Of the records that follow, copy only the lines from the line containing "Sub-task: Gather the" to the line containing "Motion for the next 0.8", both included, exactly as written.

::: Stored data

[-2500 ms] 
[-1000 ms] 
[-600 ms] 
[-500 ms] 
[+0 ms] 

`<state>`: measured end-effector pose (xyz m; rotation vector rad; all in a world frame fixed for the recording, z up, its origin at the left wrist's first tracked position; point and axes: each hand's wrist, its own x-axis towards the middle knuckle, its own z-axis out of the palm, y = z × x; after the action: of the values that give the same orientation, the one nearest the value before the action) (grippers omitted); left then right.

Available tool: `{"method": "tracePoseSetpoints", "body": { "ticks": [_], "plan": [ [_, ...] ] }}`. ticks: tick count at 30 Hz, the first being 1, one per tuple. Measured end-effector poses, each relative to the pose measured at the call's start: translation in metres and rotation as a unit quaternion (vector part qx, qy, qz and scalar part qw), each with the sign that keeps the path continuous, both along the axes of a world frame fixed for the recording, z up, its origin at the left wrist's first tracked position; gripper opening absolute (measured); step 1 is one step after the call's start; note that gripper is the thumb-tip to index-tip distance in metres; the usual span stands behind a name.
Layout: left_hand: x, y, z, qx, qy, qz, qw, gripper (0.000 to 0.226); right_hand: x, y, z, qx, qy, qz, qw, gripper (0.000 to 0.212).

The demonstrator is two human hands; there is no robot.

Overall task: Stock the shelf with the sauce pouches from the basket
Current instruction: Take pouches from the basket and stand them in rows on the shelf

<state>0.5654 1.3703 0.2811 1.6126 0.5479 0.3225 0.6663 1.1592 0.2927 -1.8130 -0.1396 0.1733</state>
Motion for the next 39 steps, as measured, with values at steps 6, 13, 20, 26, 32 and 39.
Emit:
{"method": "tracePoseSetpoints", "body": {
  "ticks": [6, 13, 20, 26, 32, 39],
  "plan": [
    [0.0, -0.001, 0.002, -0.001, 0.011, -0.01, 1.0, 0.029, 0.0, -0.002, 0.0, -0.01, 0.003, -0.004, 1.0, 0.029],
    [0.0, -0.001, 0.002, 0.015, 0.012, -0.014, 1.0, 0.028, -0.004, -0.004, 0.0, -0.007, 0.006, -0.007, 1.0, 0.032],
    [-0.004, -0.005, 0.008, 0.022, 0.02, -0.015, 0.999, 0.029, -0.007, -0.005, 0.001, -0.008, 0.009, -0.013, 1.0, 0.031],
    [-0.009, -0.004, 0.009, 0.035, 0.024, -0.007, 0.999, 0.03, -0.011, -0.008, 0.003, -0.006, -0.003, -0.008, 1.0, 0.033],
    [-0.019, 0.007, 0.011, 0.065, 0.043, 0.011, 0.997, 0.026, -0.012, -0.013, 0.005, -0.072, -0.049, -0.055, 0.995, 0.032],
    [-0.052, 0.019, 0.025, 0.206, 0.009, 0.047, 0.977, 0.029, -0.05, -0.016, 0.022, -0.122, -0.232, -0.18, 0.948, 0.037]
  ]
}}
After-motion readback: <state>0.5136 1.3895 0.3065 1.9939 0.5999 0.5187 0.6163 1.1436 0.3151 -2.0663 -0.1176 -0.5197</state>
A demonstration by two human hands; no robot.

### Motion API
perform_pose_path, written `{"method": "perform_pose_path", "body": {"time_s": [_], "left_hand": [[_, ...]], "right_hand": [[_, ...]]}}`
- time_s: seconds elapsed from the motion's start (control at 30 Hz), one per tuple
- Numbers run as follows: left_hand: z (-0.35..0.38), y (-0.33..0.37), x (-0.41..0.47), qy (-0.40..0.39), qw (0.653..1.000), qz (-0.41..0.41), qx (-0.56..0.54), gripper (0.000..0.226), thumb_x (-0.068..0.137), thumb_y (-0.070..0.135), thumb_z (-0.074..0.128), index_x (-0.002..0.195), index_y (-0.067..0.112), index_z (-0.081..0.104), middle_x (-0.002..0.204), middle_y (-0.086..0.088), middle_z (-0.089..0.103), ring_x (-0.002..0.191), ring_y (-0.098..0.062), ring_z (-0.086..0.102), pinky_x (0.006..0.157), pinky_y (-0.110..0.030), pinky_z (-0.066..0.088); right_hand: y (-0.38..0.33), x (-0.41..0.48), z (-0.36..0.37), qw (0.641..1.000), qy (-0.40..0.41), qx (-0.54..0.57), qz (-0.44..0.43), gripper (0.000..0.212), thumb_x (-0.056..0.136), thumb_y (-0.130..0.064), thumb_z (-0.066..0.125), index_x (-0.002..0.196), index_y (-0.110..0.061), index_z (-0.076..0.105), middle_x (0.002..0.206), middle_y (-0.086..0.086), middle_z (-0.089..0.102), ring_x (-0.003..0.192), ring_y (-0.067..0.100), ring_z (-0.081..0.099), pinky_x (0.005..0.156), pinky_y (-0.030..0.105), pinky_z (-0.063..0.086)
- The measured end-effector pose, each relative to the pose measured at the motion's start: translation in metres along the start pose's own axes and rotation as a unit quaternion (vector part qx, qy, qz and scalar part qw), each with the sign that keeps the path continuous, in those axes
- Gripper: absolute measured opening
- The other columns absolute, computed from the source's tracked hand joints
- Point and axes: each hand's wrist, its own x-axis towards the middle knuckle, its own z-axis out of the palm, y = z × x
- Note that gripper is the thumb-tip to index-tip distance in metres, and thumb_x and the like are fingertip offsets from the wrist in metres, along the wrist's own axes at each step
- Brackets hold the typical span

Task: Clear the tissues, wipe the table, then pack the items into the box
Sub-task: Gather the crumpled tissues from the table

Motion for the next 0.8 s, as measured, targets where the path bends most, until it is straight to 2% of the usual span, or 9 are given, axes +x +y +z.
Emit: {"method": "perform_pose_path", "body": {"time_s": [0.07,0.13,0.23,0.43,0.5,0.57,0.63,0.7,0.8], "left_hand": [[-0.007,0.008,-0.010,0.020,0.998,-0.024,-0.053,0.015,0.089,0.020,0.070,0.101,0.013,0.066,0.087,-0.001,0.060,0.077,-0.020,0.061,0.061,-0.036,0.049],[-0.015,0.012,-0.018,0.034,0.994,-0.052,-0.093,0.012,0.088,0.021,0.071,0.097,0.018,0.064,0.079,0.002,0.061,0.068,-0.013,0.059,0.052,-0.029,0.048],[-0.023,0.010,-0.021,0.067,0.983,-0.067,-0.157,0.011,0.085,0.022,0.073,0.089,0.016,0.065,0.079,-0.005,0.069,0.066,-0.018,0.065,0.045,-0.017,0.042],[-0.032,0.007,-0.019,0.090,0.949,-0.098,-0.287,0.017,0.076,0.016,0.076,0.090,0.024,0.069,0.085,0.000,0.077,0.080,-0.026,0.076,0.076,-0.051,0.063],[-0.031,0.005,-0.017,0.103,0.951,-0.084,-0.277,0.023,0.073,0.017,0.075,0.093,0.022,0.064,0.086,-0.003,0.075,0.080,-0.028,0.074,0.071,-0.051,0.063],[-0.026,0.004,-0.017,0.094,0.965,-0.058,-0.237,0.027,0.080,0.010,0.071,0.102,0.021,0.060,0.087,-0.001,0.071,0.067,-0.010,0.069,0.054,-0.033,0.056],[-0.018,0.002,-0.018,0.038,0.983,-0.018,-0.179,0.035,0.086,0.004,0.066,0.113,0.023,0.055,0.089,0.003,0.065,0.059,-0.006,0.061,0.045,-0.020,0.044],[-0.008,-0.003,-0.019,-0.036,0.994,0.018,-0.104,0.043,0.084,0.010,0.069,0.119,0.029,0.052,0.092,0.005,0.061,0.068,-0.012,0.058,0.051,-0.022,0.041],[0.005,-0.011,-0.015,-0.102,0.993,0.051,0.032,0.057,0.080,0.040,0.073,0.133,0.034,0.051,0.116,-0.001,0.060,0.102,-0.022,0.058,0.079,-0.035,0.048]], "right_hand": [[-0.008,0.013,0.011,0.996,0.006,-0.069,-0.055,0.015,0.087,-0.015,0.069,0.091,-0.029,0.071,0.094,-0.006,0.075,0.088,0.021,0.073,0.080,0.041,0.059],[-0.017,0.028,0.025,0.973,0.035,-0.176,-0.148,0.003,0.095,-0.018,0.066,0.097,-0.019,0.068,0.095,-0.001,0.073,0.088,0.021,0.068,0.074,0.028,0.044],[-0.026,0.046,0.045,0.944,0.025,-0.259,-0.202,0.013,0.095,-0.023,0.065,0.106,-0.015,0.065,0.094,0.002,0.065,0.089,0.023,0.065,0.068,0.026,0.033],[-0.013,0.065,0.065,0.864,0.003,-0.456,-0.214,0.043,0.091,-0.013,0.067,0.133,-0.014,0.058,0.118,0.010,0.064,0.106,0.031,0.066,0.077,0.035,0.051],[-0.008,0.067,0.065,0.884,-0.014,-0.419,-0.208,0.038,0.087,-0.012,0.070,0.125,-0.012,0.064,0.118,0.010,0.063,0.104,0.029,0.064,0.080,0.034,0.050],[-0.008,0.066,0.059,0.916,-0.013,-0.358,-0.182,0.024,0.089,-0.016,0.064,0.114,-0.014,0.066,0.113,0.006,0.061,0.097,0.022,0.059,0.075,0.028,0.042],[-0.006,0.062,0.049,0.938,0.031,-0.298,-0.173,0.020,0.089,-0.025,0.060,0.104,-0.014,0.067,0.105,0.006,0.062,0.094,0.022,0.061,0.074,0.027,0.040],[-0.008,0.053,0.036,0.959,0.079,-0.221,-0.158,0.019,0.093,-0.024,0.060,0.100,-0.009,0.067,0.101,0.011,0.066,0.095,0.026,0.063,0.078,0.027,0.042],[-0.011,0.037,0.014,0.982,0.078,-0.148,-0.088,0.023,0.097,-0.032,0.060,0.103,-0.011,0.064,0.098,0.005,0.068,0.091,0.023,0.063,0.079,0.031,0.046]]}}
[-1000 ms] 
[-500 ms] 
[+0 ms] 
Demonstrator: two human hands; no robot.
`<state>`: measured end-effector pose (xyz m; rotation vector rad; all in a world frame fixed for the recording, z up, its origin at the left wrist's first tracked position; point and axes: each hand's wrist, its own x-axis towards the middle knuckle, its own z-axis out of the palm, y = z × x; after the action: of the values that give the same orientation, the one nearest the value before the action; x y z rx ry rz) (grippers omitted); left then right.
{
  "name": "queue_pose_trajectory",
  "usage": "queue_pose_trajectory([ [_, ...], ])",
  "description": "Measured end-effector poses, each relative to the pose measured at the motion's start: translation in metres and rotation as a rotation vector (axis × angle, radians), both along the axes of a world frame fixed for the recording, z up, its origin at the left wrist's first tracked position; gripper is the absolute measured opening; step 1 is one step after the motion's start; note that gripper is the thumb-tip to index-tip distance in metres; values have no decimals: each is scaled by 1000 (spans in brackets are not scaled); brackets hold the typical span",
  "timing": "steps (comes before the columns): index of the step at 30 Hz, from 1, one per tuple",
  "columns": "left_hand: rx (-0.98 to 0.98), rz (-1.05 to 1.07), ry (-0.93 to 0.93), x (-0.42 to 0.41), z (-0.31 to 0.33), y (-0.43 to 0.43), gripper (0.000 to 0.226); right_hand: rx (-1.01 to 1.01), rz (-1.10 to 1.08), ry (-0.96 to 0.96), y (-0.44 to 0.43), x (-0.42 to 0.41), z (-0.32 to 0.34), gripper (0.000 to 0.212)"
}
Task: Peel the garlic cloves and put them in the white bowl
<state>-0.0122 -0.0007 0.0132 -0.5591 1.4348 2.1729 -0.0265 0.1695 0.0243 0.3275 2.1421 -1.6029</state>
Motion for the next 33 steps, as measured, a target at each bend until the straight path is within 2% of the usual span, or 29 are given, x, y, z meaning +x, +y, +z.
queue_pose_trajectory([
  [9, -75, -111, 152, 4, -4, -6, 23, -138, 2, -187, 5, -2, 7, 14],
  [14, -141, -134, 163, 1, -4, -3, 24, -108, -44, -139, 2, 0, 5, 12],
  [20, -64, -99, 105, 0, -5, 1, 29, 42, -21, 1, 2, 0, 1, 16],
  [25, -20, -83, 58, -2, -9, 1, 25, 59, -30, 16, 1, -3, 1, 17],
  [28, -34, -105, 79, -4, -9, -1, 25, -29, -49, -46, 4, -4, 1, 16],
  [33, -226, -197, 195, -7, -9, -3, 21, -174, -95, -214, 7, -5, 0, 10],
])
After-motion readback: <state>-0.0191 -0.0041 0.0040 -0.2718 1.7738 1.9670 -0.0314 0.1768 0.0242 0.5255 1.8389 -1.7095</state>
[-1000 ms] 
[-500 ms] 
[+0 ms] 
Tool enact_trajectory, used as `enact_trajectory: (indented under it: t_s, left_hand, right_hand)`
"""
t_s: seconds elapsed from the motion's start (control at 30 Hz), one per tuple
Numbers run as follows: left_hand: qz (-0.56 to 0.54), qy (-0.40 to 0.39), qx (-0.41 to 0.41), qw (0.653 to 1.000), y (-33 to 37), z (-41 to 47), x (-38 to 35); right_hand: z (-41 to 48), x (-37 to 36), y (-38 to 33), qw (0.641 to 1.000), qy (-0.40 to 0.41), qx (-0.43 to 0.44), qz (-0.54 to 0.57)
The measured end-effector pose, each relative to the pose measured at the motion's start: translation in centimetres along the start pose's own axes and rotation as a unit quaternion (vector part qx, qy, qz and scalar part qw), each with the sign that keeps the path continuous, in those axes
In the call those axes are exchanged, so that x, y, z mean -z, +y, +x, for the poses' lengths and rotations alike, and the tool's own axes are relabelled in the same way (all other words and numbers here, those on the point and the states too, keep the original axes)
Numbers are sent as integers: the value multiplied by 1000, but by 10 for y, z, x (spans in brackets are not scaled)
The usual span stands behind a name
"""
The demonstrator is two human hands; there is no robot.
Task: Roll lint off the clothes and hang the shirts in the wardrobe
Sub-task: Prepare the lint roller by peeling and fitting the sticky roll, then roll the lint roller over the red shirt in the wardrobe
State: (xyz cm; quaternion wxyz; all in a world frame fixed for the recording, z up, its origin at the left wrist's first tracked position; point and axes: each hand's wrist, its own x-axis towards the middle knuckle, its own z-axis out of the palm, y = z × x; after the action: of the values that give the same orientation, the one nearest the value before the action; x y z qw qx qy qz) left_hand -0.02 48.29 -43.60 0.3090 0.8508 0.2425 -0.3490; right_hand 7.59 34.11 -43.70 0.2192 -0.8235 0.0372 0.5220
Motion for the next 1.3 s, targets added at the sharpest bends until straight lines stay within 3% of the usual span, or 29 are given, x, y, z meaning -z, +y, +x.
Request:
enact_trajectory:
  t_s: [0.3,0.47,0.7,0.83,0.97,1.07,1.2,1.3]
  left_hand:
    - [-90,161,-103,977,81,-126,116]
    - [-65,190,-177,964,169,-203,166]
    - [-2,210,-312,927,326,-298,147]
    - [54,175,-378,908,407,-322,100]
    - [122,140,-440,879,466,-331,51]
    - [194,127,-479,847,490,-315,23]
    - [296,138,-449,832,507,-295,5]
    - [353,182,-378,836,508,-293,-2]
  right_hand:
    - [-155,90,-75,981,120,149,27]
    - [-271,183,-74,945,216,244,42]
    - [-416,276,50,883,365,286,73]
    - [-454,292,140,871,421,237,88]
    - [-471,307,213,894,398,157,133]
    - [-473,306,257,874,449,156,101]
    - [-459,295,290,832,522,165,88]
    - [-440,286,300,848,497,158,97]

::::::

▶ Written solution
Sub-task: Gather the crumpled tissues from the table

Motion for the next 0.8 s, as measured, targets where the path bends most, until it is straight to 2% of the usual span, or 9 are given, axes +x +y +z.

Nothing else is part of this exercise.